Betting Trends for Bracket Buster Weekend
by Robert Ferringo - 02/18/2009
I've analyzed the last four years of the mid-February mid-major hoops orgy known as Bracket Buster Weekend to see if I could establish any useful betting angles or trends. Instead of working over every single "official" BracketBuster game I squared my focus on the ones that featuring the mid-major conferences that were routinely wagered upon. That includes the Ohio Valley, Big West, Horizon, Missouri Valley, Metro Atlantic, Mid-American, Colonial, and Western Athletic. These are the key players and they constitute the primary games in the BB.
Here's what I found:
- In the 45 games that I tracked from last year the favorites covered the spread just 44.4 percent of the time. That was actually a shade lower than the previous three years, in which the favorites earned the cash in just 45.2 percent of the games. Over the past four years favorites are just 71-87 in games concerning the eight primary conferences. That's a weak 44.9 percent.
- Not surprisingly, because favorites have been weak wagers when it comes to Bracket Busters, home teams have been just as bad. Last year home teams were a sorry 18-27 ATS (40 percent). Over the last four years the hosts are a stunningly bad 61-97 ATS. That means that by blindly betting the road teams in the Bracket Buster games you would have hit on 61.4 percent of your wagers over the last four seasons. You can posit your own theory on why the visitors have performed well above expectations, but the bottom line is that oddsmakers are severely overrating the home court advantage in favor of other factors.
- Building on the home-court disadvantage, teams that had an unusually long travel have performed exceptionally well against the number. My version of "unusually long travel" is a bit subjective but I tried to stick with teams that crossed multiple time zones. And if that was an odd measure the determining factor was whether or not I would be dreading the length of the plane ride. Most of the situations were pretty clear-cut: UC-Davis heading to Loyola, Maryland or Siena traveling to Boise State. Over the last four years teams that underwent "unusually long travel" have been an amazing 24-9 ATS. That's a stellar 72.7 percent success rate. Teams that have had to travel from east to west have gone 16-6 ATS while schools going west to east have gone 8-3 ATS.

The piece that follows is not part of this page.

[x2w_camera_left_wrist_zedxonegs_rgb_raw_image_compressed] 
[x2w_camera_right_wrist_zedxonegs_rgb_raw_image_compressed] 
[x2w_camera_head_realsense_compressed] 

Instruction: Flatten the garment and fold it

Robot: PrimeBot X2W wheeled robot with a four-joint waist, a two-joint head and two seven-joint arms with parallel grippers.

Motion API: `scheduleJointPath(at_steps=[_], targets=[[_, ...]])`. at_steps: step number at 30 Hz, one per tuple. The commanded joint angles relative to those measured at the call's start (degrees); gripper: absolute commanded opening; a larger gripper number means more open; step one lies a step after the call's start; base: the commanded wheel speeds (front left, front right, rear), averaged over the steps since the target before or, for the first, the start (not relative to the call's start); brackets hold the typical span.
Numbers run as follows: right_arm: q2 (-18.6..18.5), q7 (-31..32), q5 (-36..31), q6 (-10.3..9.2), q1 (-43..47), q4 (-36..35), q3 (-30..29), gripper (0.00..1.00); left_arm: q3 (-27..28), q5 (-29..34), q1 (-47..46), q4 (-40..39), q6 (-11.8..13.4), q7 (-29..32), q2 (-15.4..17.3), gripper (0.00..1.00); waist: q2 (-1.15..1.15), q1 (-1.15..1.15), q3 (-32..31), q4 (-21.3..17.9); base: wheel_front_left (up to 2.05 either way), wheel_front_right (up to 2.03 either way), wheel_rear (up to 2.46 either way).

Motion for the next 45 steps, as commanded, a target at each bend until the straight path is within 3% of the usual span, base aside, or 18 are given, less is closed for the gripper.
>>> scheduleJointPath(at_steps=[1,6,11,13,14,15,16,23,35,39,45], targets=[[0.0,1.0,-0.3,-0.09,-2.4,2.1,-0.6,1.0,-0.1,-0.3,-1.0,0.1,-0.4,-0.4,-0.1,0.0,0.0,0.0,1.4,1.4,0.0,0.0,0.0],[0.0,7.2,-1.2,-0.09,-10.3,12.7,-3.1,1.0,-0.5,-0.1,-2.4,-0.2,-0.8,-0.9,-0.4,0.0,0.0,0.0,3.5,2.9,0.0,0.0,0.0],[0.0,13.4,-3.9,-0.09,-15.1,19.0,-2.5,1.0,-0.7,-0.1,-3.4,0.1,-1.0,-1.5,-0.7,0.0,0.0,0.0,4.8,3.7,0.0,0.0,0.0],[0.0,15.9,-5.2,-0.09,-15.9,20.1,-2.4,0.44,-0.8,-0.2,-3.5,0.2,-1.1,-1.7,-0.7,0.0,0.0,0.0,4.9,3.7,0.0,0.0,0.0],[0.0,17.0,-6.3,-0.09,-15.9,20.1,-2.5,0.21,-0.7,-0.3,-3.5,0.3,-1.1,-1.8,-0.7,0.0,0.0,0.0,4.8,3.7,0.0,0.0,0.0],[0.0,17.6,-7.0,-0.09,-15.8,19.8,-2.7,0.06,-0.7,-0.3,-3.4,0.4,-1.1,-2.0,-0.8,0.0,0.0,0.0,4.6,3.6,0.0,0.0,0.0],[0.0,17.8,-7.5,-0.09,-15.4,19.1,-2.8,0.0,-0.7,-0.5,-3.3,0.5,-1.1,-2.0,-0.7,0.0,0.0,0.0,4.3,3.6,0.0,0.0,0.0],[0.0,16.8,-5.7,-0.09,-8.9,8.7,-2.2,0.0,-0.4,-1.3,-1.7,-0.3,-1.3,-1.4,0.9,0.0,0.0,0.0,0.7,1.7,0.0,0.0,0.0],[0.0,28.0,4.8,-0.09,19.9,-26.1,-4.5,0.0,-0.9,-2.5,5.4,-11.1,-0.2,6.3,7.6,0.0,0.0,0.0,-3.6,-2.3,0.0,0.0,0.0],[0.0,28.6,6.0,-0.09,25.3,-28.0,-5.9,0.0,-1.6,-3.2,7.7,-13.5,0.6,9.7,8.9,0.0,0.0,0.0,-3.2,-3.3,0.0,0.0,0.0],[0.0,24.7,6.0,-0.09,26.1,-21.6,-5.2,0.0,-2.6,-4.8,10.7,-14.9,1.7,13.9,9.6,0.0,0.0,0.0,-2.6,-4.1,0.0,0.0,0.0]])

Last year the winners were UC-Davis, Rider, Kent State and Siena. The lone loser was Nevada. Samford (won) and Wichita State (loss) were on the fence, but a split didn't really change the numbers.
This year there is really a dearth of these types of situations. We have two obvious E2W situations: VCU at Nevada and Wisconsin-Green Bay at Long Beach State. I'm also going to count George Mason heading to Creighton, and then Cleveland State at Wichita State is really on the fence. But that is really it.

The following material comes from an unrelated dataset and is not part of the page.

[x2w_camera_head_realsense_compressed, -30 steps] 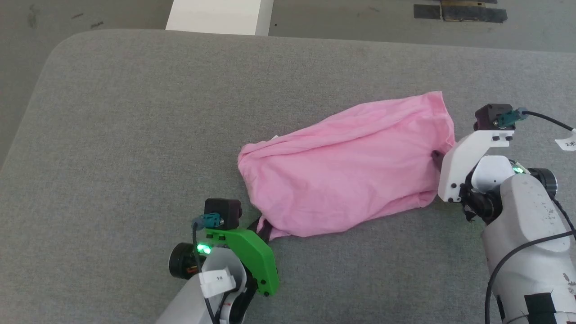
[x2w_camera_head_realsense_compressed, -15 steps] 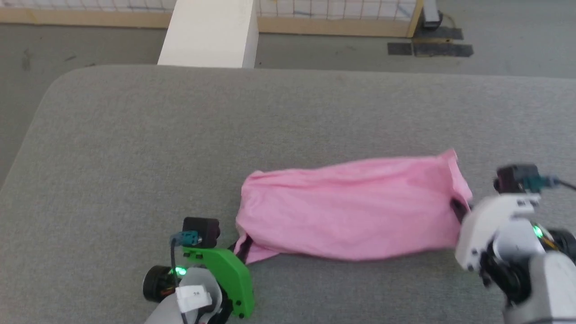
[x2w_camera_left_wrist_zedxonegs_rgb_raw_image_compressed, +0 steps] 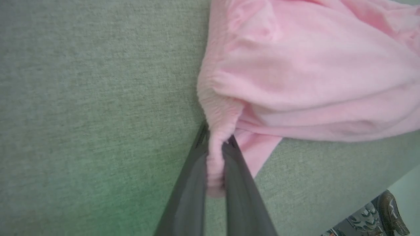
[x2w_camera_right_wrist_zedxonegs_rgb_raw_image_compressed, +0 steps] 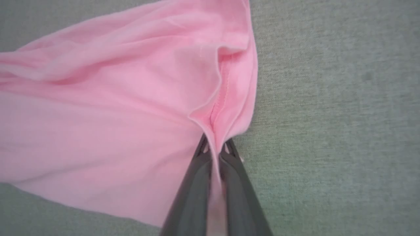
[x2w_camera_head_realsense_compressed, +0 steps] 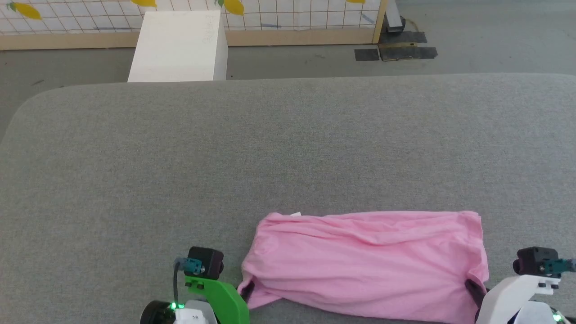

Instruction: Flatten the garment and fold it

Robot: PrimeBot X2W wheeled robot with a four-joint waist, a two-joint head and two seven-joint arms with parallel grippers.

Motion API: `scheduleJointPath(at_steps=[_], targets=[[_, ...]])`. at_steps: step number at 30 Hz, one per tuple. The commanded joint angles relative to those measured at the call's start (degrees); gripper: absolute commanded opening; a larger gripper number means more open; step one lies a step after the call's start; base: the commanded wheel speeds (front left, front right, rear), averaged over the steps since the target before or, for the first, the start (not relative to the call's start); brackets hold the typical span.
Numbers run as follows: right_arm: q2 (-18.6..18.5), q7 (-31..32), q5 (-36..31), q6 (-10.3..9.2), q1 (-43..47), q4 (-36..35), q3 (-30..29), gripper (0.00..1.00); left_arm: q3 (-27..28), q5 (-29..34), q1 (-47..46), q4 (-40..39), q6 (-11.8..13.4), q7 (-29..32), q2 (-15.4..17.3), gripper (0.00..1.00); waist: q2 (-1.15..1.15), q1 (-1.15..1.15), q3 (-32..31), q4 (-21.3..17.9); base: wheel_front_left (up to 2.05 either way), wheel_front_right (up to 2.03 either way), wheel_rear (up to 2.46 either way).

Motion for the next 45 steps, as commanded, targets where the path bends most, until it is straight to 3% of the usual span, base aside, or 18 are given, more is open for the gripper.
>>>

- In 2008 the spread only came into play in six of the 45 games that I tracked. That means that the team that won the game covered the spread 87 percent of the time, which was higher than the 78.8 percent success rate in the three years prior. So, over the last four years the straight up winners in the Bracket Buster games are 128-30 ATS, an 81-percent clip.
Basically, put your money on the team that you think is going to win outright and don't plan on an underdog "keeping it close".

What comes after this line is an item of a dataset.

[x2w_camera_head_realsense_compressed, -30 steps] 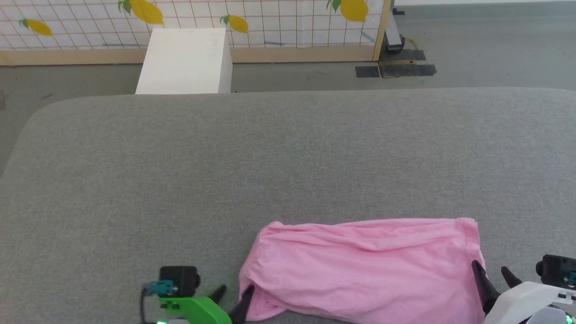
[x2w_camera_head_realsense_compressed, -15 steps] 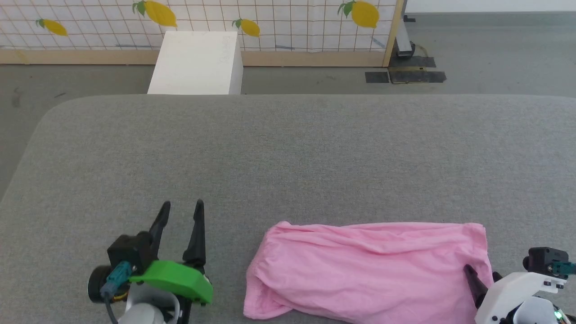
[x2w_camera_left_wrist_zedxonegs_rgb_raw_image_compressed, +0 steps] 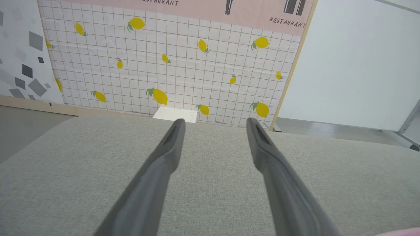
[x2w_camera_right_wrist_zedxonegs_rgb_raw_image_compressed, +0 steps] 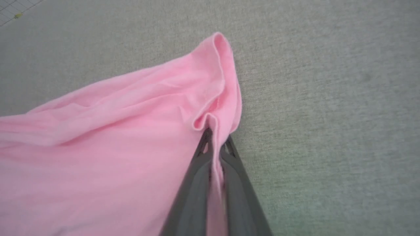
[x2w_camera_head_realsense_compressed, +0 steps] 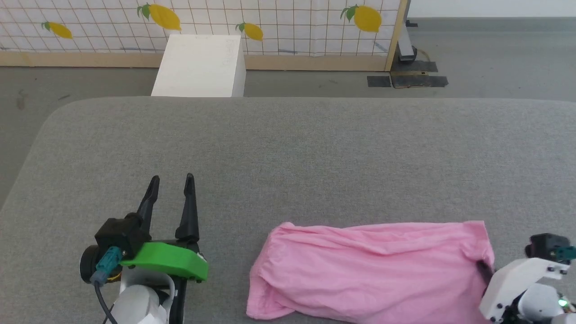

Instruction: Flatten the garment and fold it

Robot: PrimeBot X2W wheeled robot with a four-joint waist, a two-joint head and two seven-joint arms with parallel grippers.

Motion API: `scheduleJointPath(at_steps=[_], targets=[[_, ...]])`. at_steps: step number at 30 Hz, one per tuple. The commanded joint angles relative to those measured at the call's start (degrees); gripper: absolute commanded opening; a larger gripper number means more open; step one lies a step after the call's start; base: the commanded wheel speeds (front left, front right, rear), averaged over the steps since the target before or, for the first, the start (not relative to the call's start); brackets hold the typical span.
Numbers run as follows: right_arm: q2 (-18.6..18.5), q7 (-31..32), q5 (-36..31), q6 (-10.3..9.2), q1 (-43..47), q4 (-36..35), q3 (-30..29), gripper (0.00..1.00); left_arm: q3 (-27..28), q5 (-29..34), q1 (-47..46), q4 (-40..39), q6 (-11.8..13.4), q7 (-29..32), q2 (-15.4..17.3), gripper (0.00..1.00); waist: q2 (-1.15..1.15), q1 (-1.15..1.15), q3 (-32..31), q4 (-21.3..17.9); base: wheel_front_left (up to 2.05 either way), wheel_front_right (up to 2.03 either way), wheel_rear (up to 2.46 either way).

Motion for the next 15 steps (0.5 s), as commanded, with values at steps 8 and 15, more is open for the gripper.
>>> scheduleJointPath(at_steps=[8,15], targets=[[-0.1,-0.8,-7.4,-0.09,2.3,-7.8,-5.5,0.0,3.2,2.0,0.9,1.8,-2.6,-0.3,-2.1,1.0,0.0,0.0,-0.6,0.2,0.0,0.0,0.0],[-0.1,5.1,-5.5,-0.09,5.8,-20.6,3.9,0.0,4.7,2.9,2.2,1.9,-3.6,-0.3,-3.0,1.0,0.0,0.0,-0.8,0.6,0.0,0.0,0.0]])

Further, underdogs have won outright in 60 of the 158 games that I tracked over the last four years. That means that 60 of the 87 underdogs that covered the spread (69 percent) won their games outright. It also means that if you like an underdog you definitely need to put some coin on the moneyline for that team as well.
- Oddly enough, road favorites have been a strong Bracket Buster play. Road faves are a spectacular 10-3 ATS over the last four years after a 3-2 ATS performance last season. Also, visitors that have been posted between a 'Pick' and +1.5 have gone 7-1 ATS. That puts any teams that fall in that range (road teams between +1.5 to -12) as an automatic play because they have posted a 17-4 ATS record over the last four seasons.
- Double-digit favorites have struggled, notching a 10-13 overall ATS mark during the last four years. The heavy chalk was just 3-4 ATS last season after posting a 4-2 ATS mark in 2007. (2007 was the only year DD favorites turned a profit.)
- Here are the four-year overall conference records for the principals:
OVC: 10-22 ATS (5-5 ATS last year)
Big West: 10-10 ATS (5-2 ATS last year)
Horizon: 22-13 ATS (4-5 ATS last year)
Missouri Valley: 21-17 ATS (7-2 ATS last year)
Metro: 15-16 ATS (5-5 ATS last year)
MAC: 22-22 ATS (4-5 ATS last year)
Colonial: 21-14 ATS (6-6 ATS last year)
WAC: 13-13 ATS (1-6 ATS last year)
It's interesting to note that the WAC had gone 10-3 ATS in 2006 and 2007 before its collapse last year.
So there you have it, some Bracket Buster Basics. I still think it's very important to focus on the individual matchups in these games, but some of these numbers and the betting strategy that they preclude can't be ignored.
Carpe diem, my friends. And good luck.